▶ [DATA TO USE]:
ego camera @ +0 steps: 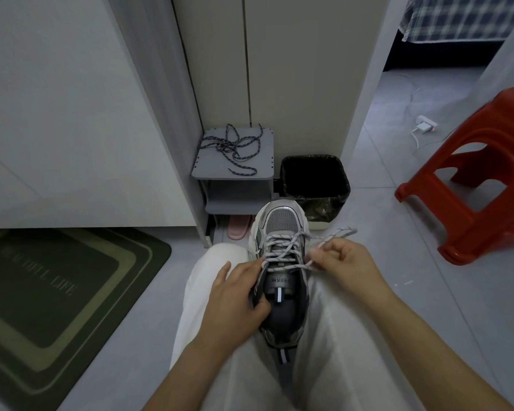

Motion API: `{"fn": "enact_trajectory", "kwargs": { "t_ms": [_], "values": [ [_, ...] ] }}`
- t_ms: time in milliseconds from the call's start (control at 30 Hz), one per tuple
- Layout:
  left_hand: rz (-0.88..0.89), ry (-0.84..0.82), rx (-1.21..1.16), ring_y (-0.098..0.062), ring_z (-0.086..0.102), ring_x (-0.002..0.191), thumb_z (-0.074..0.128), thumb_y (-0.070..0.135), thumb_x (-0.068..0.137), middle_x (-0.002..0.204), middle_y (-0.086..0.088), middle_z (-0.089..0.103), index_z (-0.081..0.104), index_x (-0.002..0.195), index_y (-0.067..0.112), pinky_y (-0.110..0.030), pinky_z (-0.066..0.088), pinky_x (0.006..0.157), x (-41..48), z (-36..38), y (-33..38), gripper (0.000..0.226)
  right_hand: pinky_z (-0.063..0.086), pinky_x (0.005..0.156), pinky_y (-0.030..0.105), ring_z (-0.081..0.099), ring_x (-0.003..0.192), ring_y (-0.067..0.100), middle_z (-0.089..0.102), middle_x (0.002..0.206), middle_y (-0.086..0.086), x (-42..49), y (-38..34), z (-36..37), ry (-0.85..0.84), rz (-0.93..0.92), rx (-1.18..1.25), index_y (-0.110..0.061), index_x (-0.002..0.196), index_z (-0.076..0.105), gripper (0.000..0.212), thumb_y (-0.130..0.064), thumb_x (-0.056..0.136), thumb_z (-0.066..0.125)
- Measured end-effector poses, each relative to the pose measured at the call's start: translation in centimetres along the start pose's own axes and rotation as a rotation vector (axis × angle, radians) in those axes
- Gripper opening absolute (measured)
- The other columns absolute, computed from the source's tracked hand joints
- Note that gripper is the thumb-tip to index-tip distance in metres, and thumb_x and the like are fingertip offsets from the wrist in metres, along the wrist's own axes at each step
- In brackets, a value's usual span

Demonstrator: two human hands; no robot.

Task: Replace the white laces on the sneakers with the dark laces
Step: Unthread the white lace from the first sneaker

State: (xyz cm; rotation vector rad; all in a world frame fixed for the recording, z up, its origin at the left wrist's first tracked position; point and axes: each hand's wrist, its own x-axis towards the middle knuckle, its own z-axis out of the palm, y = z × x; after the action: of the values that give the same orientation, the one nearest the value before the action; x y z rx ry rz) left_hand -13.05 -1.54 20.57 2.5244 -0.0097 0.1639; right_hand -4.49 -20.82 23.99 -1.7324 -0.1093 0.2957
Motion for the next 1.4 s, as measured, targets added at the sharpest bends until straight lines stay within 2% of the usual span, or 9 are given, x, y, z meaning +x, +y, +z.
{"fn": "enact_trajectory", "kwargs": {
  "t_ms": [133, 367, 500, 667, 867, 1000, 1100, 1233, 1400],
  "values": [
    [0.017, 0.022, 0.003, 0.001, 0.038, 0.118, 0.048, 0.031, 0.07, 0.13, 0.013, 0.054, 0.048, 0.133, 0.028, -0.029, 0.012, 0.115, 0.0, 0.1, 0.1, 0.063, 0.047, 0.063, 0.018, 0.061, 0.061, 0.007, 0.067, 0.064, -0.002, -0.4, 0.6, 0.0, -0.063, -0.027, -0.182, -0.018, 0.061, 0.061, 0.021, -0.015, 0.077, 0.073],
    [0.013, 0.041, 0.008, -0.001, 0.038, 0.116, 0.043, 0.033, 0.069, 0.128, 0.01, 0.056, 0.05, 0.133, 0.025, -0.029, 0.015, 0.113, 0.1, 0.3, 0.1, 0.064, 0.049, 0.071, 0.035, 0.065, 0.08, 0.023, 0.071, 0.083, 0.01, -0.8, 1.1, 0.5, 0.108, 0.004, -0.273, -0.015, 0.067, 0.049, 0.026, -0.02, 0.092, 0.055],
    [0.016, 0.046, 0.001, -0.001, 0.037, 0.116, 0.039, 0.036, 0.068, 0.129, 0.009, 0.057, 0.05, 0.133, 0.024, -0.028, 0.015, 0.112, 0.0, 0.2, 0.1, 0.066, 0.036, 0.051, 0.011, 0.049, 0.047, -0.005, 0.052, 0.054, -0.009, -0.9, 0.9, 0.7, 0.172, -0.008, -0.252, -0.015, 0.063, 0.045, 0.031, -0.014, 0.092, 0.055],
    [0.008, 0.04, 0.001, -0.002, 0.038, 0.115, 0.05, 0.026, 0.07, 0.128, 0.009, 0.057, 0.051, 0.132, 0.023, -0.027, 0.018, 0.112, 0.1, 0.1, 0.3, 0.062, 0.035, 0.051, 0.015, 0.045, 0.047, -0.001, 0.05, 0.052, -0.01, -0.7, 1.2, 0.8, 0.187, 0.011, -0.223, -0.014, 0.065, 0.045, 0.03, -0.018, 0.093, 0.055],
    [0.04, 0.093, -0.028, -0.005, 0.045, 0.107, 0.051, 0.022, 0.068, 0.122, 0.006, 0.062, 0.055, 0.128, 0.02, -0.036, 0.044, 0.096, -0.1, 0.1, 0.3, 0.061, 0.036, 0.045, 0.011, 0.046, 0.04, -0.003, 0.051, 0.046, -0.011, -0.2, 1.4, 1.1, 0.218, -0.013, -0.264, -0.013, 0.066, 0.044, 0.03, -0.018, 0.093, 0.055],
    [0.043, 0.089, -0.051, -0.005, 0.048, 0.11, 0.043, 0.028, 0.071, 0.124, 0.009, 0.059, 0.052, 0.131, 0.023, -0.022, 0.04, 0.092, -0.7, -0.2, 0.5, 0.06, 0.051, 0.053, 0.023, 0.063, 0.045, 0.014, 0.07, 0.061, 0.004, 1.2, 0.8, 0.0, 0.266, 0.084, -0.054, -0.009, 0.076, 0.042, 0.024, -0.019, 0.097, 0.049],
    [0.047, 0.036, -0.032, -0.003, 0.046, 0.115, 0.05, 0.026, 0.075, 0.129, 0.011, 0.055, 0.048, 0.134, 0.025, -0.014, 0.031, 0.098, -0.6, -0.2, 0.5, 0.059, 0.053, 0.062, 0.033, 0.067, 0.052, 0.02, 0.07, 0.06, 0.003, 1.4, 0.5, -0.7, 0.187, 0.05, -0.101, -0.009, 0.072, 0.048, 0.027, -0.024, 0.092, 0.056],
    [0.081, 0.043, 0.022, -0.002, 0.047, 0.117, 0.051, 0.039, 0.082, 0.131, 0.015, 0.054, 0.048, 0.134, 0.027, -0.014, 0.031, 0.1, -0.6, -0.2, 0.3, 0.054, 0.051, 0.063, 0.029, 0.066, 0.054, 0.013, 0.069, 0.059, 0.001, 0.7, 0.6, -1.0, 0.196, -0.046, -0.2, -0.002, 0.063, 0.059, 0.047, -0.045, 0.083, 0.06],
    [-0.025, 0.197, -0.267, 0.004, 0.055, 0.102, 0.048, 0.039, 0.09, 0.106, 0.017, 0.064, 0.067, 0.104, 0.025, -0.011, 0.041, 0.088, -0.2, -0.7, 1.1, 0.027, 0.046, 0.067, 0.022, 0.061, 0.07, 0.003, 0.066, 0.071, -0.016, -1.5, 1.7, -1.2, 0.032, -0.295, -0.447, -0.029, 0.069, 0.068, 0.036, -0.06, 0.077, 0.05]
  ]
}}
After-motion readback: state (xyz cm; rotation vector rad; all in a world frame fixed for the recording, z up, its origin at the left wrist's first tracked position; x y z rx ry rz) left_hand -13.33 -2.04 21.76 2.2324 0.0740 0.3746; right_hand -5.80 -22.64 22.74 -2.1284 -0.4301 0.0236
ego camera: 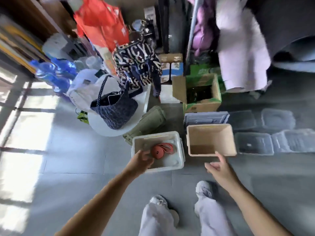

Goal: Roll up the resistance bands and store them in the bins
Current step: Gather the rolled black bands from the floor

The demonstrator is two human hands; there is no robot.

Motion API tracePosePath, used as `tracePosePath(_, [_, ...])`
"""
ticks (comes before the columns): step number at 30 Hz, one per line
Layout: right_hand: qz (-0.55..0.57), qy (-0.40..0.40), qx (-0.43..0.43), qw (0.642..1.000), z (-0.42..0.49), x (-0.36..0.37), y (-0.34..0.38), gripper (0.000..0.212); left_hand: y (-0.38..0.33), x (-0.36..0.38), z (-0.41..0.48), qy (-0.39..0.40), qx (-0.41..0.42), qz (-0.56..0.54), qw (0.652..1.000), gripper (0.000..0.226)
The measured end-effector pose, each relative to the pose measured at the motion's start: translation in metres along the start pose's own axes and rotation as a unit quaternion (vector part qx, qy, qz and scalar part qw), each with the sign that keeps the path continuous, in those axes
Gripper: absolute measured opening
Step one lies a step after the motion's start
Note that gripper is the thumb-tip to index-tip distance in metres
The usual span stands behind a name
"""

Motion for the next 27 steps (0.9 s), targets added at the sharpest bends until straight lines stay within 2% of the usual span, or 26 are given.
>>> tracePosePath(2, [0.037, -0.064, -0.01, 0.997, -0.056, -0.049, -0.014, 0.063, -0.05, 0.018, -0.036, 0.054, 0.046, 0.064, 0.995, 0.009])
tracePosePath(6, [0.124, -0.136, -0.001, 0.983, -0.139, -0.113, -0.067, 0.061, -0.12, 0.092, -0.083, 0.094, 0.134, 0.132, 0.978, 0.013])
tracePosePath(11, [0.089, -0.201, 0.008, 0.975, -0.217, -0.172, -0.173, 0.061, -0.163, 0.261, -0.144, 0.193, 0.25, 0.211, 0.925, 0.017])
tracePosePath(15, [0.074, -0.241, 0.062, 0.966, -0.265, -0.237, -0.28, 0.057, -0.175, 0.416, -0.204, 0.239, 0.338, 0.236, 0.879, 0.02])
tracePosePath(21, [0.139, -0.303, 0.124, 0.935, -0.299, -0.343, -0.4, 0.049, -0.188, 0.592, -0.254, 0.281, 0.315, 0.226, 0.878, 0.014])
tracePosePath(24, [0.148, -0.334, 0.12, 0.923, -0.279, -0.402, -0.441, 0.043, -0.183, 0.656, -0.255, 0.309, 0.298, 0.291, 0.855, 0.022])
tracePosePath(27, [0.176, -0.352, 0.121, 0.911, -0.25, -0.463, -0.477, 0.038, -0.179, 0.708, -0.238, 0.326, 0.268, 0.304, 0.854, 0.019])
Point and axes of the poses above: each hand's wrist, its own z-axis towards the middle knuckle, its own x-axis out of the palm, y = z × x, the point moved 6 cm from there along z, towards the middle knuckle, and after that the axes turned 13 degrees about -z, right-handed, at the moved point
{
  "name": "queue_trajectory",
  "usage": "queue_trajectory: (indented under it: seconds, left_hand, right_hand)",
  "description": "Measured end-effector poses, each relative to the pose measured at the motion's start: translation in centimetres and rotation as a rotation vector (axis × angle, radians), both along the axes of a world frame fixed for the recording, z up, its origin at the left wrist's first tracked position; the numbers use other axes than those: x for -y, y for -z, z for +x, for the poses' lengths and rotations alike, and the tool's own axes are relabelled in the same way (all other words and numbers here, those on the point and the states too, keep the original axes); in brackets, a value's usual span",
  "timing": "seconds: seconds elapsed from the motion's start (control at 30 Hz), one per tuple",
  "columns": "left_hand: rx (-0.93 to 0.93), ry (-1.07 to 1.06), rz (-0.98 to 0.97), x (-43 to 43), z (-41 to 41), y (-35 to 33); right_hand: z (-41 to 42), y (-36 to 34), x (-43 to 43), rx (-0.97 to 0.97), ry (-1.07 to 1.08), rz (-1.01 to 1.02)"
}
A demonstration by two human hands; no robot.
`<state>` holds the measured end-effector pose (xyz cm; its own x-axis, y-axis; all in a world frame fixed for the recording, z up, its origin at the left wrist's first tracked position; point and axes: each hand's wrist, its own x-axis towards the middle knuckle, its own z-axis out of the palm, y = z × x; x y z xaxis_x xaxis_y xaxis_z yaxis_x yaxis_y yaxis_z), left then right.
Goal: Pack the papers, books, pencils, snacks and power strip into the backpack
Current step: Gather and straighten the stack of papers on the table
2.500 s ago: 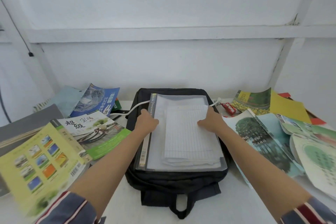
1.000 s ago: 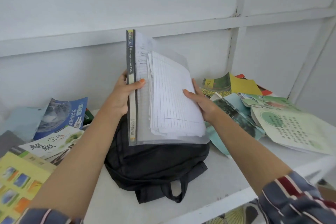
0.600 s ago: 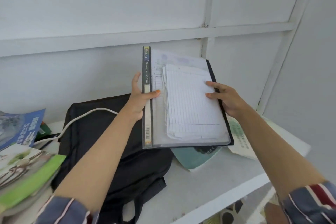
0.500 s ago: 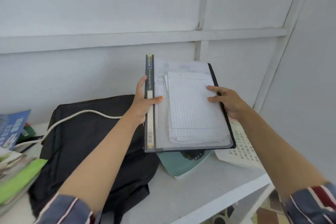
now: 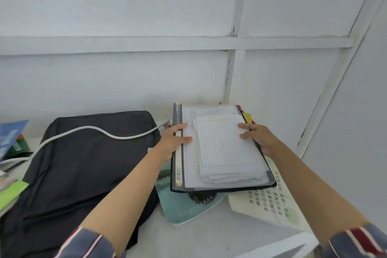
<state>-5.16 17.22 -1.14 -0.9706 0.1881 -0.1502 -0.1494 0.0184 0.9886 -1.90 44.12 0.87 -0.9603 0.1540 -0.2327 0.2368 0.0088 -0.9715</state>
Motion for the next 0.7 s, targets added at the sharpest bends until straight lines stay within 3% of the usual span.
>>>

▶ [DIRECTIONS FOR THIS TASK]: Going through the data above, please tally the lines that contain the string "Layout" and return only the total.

▶ [YOUR SOLUTION]: 2